__Instructions to follow__.
Show every line from the entries that follow which holds the word "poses".

Segment Open

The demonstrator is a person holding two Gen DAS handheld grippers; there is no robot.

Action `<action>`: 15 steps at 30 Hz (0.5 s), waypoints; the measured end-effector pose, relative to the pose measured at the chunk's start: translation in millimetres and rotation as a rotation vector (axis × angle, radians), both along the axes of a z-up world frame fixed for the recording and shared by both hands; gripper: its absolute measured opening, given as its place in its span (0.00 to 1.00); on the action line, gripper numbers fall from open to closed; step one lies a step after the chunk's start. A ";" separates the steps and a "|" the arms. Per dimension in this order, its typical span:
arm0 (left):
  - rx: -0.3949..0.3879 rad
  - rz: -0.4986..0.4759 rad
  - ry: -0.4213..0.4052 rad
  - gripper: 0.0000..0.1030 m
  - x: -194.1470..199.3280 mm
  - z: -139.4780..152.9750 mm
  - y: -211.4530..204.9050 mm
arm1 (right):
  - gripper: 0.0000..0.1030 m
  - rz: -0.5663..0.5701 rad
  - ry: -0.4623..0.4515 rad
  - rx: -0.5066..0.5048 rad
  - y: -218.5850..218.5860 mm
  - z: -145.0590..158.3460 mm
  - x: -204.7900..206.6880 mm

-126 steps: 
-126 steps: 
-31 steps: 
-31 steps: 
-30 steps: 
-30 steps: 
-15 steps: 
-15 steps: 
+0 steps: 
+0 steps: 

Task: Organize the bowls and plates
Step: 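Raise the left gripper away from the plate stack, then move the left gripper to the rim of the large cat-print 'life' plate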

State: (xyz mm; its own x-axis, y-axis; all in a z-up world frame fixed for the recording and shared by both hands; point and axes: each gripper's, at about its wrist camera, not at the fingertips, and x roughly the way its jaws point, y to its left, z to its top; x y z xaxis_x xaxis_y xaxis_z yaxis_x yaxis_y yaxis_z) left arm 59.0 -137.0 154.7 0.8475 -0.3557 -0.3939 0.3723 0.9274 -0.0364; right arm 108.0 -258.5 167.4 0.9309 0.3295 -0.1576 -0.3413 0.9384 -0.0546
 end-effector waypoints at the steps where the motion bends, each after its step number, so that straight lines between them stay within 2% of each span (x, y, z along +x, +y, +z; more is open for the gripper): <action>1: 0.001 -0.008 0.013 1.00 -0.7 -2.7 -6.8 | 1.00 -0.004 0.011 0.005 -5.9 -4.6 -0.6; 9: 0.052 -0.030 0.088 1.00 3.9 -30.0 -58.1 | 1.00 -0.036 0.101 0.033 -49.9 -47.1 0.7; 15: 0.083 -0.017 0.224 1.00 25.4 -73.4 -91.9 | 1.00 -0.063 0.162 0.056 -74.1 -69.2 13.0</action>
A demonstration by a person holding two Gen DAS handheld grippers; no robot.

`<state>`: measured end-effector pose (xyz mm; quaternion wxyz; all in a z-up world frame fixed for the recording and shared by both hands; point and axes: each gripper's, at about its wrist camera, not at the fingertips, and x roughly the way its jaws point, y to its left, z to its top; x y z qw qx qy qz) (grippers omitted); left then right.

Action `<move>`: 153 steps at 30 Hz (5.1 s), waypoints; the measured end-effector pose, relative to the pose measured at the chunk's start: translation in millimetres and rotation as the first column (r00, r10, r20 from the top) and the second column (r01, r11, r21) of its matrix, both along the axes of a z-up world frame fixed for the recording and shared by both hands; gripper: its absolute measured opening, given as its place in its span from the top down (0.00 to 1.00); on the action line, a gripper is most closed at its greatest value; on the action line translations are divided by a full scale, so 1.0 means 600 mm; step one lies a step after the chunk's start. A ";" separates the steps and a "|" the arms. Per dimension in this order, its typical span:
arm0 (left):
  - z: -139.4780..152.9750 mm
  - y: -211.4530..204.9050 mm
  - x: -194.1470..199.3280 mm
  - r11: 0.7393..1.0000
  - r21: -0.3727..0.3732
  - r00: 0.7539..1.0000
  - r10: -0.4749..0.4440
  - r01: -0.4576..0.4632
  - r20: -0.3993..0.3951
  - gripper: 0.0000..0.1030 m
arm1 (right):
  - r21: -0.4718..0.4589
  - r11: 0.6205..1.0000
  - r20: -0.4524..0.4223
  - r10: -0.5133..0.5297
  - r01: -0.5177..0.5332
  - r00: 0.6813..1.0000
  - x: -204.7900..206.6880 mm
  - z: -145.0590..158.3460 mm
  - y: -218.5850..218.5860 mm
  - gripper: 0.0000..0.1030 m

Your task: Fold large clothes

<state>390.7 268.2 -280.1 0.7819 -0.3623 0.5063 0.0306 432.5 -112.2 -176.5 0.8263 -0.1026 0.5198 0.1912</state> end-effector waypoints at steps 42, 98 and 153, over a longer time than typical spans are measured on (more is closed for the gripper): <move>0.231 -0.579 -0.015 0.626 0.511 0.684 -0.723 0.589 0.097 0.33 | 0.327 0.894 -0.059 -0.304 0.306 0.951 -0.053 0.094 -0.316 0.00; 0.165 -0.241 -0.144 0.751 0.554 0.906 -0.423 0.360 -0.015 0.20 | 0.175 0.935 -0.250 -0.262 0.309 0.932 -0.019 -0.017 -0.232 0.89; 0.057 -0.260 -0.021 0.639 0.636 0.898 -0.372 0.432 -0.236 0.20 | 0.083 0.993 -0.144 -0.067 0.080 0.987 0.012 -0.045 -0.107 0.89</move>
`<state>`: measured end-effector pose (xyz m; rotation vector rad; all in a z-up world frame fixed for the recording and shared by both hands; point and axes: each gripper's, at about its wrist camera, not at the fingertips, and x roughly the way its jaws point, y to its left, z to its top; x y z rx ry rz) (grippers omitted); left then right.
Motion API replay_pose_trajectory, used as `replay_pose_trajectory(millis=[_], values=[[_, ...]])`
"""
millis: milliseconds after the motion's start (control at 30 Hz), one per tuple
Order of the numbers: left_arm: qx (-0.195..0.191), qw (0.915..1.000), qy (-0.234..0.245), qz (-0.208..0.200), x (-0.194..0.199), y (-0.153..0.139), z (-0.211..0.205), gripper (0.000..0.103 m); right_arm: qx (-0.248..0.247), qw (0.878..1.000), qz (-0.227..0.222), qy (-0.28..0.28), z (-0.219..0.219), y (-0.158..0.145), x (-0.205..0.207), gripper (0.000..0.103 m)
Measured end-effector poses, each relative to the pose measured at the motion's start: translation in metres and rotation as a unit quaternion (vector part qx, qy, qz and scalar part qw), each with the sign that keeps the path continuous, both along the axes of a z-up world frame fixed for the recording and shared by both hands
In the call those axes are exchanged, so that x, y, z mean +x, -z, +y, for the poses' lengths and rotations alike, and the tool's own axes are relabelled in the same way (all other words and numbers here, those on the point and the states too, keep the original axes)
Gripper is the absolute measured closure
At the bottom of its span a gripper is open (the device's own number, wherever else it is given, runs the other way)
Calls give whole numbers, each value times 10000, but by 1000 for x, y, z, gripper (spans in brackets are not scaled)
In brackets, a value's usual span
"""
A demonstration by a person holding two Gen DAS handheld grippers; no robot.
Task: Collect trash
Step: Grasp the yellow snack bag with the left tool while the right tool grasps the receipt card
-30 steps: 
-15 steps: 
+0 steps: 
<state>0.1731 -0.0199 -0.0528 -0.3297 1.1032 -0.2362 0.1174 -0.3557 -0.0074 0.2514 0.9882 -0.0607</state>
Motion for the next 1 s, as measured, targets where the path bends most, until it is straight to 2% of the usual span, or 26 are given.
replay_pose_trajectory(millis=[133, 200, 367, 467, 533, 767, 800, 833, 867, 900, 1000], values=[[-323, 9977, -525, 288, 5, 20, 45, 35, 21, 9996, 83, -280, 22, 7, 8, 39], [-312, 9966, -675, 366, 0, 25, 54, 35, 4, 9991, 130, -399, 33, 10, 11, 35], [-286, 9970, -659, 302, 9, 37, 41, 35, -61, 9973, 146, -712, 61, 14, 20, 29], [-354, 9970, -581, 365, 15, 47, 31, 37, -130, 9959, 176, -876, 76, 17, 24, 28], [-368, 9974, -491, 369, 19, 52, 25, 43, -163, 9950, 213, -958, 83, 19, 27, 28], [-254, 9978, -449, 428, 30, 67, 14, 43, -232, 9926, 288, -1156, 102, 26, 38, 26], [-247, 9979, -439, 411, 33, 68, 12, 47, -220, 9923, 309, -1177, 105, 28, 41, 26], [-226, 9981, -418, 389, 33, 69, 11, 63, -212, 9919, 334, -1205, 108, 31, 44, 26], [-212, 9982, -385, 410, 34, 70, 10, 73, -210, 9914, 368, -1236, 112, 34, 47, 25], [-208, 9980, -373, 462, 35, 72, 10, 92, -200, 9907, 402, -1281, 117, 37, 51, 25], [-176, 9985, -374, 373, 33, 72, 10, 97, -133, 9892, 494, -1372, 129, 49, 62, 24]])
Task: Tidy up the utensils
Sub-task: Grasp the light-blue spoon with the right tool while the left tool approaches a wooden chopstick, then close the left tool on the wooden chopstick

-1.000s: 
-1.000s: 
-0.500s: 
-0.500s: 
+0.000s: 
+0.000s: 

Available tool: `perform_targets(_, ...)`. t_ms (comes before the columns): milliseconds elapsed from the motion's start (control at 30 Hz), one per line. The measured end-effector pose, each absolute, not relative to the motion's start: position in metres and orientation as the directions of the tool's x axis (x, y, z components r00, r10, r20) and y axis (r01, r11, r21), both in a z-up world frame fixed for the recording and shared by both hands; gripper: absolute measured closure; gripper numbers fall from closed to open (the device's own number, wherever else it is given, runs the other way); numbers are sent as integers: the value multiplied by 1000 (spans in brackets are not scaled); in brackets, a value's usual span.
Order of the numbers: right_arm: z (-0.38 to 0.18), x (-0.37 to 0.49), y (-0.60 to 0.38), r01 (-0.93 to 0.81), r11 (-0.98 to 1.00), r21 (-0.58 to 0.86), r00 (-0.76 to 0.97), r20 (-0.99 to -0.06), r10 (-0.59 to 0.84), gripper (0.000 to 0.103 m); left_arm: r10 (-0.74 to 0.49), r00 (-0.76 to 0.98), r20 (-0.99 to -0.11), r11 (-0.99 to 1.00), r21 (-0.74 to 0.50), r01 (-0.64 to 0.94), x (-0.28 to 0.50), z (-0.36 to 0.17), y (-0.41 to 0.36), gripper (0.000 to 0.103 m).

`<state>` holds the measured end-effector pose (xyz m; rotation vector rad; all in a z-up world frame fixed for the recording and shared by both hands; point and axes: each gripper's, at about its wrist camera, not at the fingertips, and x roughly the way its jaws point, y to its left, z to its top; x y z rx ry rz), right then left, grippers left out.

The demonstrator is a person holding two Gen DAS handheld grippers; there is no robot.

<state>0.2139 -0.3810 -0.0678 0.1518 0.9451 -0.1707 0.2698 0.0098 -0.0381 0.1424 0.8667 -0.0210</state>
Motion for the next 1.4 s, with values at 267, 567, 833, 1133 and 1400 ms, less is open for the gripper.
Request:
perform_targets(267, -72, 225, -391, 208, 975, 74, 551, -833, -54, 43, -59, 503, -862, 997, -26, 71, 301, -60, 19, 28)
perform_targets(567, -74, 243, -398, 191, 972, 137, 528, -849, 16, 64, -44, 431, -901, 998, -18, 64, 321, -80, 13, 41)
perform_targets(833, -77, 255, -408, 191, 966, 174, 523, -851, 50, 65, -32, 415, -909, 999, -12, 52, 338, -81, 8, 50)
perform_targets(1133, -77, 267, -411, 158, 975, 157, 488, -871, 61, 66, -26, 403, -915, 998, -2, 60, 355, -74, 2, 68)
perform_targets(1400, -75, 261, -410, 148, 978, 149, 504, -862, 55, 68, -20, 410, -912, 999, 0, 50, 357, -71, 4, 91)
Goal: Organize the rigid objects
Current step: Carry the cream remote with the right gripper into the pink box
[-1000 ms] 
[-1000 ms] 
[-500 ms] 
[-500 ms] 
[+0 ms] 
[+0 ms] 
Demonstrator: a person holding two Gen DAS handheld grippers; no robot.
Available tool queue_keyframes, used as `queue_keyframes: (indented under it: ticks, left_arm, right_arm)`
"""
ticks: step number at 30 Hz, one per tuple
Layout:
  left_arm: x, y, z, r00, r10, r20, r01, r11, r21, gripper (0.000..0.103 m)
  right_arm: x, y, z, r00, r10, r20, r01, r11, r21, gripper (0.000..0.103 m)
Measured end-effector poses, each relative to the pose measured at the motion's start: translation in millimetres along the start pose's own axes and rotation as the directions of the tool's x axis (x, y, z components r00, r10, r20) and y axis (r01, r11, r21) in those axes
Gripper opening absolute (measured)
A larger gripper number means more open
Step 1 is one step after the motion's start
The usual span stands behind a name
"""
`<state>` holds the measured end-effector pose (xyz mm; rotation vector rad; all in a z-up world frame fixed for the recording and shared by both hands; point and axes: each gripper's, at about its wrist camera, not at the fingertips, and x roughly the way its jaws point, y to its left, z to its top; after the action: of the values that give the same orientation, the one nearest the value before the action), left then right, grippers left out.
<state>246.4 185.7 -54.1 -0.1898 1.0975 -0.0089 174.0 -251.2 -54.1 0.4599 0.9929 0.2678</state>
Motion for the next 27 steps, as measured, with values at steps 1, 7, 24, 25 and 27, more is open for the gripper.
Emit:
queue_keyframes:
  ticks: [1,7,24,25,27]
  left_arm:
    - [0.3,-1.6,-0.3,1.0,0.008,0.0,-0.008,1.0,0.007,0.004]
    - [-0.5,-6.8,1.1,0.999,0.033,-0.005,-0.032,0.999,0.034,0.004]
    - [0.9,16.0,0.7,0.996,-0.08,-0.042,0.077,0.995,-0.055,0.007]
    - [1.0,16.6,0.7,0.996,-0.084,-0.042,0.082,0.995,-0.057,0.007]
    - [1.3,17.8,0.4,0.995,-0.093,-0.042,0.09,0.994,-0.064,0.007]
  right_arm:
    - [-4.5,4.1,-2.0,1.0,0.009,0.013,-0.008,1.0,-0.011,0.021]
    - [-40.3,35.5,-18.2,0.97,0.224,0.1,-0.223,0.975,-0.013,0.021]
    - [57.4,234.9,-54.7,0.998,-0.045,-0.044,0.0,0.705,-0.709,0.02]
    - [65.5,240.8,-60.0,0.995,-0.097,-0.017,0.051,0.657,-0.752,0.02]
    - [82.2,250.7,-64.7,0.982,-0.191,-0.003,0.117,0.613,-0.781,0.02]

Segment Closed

__Exercise solution__.
Measured end-effector poses, each relative to the pose measured at the motion's start: translation in metres and rotation as a unit quaternion (vector part qx, qy, qz and scalar part qw), each with the sign that keeps the path continuous, both along the axes of a z-up world frame fixed for the recording and shared by both hands
In the call those axes are exchanged, so that x, y, z mean +x, -z, +y, for the poses' lengths and rotations alike, and the tool's own axes are relabelled in the same way (all other words and numbers here, those on the point and the states too, keep the original axes)
Measured end-effector poses, each relative to the pose measured at the motion's start: translation in millimetres along the start pose's own axes and rotation as the directions of the tool's x axis (x, y, z components r00, r10, r20) and y axis (r01, r11, r21) in those axes

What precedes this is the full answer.